By Dhrupad Mahanta (12K) & Vyoman Jain (11G)


“O hello Mister Buddhua!” the shopkeeper called, “What will you buy today? I have fresh catfish here, just for you!”


Buddhua hated it when people called him with that name. It meant ‘dumbo’. His given first name was Gyanendramohan, ‘the wise one’, and he was not really stupid. But, by the time he had reached primary school, his friends, and soon, his family, neighbours, and shopkeepers started calling him ‘Buddhua’, relishing the irony to the fullest.


This ritual persisted, and now, even though he was forty-five, married and had two kids, this childish, ironic nickname persisted.


“Where’s the catfish?” Buddhua asked the shopkeeper. He was on his Sunday morning shopping, dressed in a dull, stained shirt, tucked into his loose, faded cargo shorts, and mismatching leather sandals. The weather was hot and sticky, the air heavy, humid and stifling. There was an omnipresent smell of sweat, rotting fish, meat and vegetables, and there was a deafening din of that never-ending bargaining, calling, and shouting that prevailed in every Indian bazaar. 


“Here it is!” the shopkeeper barked triumphantly, producing the said catfish.


“This isn’t even a catfish. It’s an eel with fake whiskers…”


Buddhua bought it anyway and was having it packed when the phone in his pocket rang.


The phone rang thrice in quick succession. Buddhua realised what that meant. He dashed to the nearest alleyway with remarkable speed. The shopkeeper was left with the fake catfish in his hand, calling after him, “Buddhua babu, your catfish...!!” The Buddhua’s harried eyes darted around as he made sure no one had followed him into the alley. On finding a nook, he answered the call in a whisper, only to hear a robotic voice on the other end. Almost sounding like an IVR, the flat voice delivered a message:


‘Agent, your request for extraction has been rejected. The agency cannot afford to have another incident in your region. So, in line with the original plan, the rendezvous will occur at the scheduled time tomorrow. Continue with the same alias and be prepared for tomorrow. Good luck and Godspeed!’


Reeling under the impact of this cold message, Buddhua took deep breaths. He walked out of the alley to face his impending doom awaiting him in two quite different forms: the shopkeeper’s ire and his flawed mission.

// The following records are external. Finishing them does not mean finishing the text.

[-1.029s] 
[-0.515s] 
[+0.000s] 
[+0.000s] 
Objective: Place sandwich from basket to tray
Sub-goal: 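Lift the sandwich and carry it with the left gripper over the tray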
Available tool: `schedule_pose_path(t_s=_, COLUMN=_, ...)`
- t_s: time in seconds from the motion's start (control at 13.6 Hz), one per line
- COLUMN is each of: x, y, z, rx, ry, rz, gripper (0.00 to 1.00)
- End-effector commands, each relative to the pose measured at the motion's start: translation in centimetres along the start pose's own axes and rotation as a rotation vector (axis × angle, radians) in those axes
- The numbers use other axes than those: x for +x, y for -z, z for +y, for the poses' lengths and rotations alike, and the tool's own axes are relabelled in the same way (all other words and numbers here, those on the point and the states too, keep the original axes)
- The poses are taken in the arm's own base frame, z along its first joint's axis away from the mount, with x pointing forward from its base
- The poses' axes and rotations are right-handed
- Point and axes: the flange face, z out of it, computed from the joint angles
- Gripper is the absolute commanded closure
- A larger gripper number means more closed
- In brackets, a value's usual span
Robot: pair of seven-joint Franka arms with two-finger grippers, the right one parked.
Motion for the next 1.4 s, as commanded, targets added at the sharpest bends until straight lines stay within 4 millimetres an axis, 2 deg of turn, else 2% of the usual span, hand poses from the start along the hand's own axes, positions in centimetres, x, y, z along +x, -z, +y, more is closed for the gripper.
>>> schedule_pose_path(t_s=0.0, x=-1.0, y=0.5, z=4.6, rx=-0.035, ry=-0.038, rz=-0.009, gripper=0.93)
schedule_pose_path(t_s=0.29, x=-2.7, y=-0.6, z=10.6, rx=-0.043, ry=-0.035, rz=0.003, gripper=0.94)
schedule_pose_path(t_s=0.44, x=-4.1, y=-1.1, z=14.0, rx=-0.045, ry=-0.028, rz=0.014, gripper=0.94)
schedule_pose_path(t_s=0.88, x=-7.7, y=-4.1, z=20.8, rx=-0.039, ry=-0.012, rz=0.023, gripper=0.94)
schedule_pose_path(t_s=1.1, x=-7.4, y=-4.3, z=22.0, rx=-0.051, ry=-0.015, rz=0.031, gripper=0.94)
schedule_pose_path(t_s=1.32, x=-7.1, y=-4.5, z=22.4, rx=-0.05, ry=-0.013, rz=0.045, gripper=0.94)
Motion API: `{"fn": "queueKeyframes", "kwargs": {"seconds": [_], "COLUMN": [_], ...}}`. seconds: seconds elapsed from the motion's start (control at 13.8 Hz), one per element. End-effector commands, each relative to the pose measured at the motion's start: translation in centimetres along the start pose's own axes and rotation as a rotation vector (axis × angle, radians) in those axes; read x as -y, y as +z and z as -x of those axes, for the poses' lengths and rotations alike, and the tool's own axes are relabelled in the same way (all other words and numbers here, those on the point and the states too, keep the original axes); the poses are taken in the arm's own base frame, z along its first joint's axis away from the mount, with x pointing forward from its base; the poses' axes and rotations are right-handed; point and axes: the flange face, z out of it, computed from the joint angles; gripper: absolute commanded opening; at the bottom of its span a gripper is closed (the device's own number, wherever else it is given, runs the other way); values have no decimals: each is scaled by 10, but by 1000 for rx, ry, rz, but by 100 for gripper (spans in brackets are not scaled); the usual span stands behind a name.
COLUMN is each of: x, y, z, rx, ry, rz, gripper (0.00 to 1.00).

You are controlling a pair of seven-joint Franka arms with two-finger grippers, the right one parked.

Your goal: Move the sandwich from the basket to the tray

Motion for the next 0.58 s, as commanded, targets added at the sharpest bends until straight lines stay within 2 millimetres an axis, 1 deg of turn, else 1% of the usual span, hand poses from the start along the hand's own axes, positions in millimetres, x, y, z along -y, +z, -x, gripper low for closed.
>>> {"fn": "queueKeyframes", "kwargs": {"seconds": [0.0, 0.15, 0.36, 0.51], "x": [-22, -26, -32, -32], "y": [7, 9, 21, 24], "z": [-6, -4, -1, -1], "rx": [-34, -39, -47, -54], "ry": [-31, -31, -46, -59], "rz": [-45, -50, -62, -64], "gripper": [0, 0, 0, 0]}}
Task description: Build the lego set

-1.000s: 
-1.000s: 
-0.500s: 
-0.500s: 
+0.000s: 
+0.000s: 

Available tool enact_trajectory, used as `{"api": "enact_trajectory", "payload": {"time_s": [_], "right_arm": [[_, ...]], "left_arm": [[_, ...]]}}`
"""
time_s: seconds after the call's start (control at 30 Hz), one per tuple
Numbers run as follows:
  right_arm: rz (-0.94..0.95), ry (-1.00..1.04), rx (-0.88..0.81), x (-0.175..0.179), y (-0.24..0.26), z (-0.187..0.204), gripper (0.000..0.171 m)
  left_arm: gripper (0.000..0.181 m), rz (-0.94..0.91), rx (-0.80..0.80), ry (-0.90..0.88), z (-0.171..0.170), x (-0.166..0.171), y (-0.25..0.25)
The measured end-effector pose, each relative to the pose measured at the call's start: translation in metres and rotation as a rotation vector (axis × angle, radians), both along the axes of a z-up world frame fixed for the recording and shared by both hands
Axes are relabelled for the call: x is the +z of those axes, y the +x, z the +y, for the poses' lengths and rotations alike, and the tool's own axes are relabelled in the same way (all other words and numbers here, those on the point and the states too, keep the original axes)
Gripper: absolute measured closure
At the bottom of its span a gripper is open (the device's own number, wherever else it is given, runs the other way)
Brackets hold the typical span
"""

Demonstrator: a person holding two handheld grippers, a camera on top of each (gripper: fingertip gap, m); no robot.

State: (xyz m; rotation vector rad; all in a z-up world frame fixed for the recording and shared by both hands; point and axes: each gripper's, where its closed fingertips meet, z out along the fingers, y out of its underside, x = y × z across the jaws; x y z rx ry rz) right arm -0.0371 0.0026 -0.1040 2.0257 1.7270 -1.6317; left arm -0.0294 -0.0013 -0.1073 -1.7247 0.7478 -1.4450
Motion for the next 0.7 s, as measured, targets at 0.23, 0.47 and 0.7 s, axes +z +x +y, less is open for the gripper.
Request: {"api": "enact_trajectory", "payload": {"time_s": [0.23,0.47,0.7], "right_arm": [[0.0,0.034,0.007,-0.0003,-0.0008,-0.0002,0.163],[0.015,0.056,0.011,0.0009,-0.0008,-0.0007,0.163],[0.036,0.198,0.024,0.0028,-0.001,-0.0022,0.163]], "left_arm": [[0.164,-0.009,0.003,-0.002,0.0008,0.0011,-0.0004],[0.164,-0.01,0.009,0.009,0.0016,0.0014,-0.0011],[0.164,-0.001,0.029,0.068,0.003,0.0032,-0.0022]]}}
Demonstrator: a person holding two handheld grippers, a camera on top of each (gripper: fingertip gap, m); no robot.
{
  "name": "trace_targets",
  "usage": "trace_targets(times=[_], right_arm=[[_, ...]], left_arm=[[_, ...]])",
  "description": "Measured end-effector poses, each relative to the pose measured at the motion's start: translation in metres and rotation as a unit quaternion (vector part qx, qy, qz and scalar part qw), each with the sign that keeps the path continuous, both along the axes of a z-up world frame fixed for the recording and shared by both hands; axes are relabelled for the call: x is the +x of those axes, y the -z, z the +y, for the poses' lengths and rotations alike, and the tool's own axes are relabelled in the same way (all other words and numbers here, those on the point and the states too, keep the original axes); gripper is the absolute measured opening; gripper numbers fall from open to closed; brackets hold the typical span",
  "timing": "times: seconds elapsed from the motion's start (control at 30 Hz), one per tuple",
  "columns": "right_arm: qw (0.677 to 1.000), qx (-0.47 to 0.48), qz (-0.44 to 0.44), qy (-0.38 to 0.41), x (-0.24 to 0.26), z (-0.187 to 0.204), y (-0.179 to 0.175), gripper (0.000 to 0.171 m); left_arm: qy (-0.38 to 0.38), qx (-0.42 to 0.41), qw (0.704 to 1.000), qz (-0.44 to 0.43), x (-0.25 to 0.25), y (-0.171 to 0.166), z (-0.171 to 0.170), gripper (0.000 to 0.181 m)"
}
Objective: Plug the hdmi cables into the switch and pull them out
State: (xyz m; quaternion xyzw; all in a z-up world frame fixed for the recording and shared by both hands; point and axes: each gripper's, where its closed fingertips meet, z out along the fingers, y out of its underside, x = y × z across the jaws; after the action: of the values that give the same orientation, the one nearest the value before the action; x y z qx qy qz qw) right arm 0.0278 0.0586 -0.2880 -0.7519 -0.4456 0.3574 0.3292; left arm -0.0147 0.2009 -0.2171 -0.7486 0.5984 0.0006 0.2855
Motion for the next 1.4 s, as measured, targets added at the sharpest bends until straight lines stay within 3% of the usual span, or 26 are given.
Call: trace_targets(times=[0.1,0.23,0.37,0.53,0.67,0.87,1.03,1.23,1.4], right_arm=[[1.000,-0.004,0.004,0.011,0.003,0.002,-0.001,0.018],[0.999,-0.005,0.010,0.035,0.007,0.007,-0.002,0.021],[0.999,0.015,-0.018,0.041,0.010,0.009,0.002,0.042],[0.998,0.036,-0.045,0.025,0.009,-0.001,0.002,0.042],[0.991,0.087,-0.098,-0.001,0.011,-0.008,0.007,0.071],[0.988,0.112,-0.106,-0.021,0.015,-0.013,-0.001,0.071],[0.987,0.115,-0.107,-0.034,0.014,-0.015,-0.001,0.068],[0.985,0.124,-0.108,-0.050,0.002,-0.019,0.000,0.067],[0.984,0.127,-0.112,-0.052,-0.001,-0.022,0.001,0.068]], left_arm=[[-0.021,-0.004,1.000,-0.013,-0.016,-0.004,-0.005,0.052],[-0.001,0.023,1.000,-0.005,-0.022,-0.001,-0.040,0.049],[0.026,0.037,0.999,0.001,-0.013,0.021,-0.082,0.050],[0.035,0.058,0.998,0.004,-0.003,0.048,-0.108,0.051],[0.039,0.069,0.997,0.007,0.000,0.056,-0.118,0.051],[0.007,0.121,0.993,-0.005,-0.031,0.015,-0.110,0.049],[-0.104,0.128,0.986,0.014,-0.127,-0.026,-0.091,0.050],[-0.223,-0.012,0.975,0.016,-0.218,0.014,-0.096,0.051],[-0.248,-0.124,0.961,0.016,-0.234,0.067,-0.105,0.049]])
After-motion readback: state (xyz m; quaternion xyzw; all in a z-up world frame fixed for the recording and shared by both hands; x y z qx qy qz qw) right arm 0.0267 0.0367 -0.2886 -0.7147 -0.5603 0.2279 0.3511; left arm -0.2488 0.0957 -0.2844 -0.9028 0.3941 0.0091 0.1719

“Ugh!” he thought, on his way back to the fish vendor, “not again. I’m tired of these cases! If only Boss would get it that I have a family too, that I have a life apart from my work…”


The shopkeeper had given away the catfish to another customer. Buddhua hit his forehead in despair.


“Come again tomorrow sir…”


Buddhua nodded, morosely.


He took his phone out of his pocket again, as he turned away. There were at least fifty messages lying there, at least half of them from his boss. He started to read them, one by one: 


There was a mission, from what he gathered from the messages, and he was needed to…


“Watch out! Buddhu Babu!”


It was the shopkeeper. Buddhua had, unwittingly, while looking at his phone, begun to cross the street, and realised, to his horror, that a speeding car was headed right towards him. The driver, unable to brake, screamed at Buddhua in despair, “I can’t stop! Move outta the way!”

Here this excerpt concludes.